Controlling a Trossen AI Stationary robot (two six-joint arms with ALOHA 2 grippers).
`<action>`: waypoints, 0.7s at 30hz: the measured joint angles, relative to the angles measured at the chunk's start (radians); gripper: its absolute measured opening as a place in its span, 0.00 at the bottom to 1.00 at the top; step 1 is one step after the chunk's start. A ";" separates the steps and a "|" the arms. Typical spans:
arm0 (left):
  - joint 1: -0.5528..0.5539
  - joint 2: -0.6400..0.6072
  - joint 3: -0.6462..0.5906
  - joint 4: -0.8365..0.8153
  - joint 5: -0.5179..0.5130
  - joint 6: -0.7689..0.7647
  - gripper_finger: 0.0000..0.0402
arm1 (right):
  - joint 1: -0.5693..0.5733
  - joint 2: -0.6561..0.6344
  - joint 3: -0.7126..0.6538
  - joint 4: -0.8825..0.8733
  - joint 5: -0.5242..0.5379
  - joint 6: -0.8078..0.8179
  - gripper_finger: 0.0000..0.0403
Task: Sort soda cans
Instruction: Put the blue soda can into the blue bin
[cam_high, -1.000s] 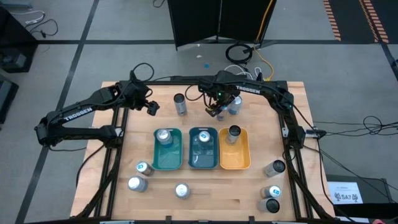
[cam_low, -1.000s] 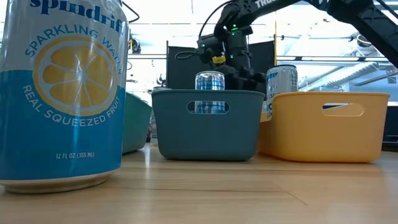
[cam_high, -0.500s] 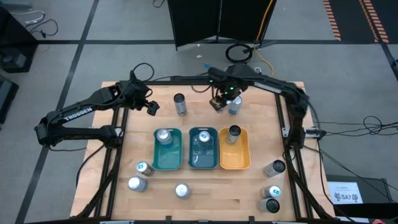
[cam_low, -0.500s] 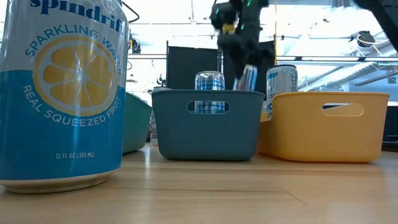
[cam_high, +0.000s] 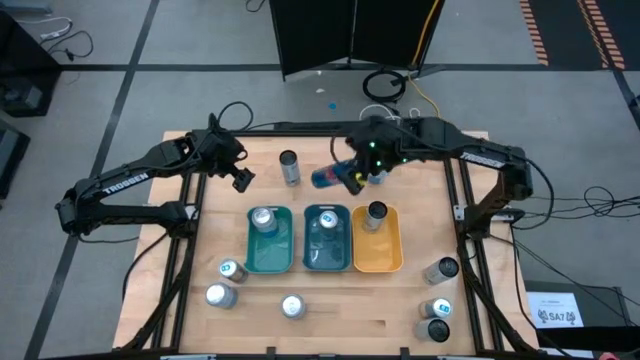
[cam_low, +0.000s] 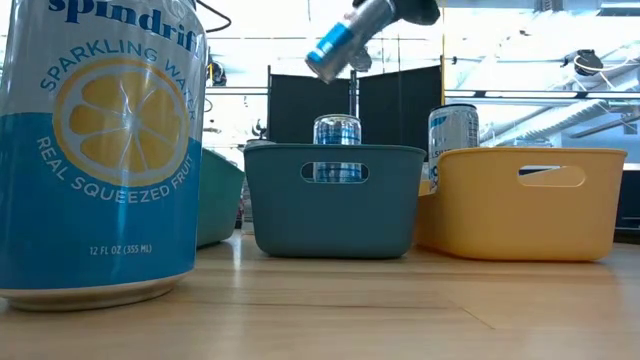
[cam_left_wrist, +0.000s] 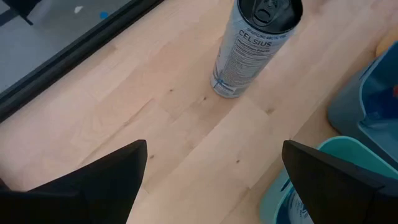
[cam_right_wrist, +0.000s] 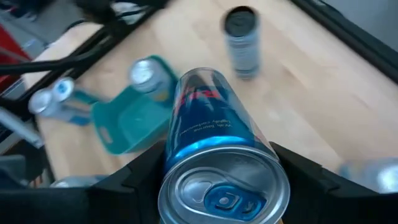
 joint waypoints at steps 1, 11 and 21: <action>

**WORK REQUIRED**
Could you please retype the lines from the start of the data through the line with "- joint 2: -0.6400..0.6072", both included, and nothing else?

**ANSWER TO THIS TASK**
Controlling a Trossen AI Stationary robot (two six-joint arms with ALOHA 2 grippers).
`<action>`: waypoints, 0.7s at 30hz: the measured joint angles, relative to the angles measured at the chunk's start (radians); gripper: its absolute measured opening as a place in its span, 0.00 at the bottom to 1.00 at the top; step 1 is one step after the chunk's start. A ";" separates the steps and a "|" the arms. Typical spans:
arm0 (left):
  - joint 1: -0.5528..0.5539
  - joint 2: -0.6400..0.6072

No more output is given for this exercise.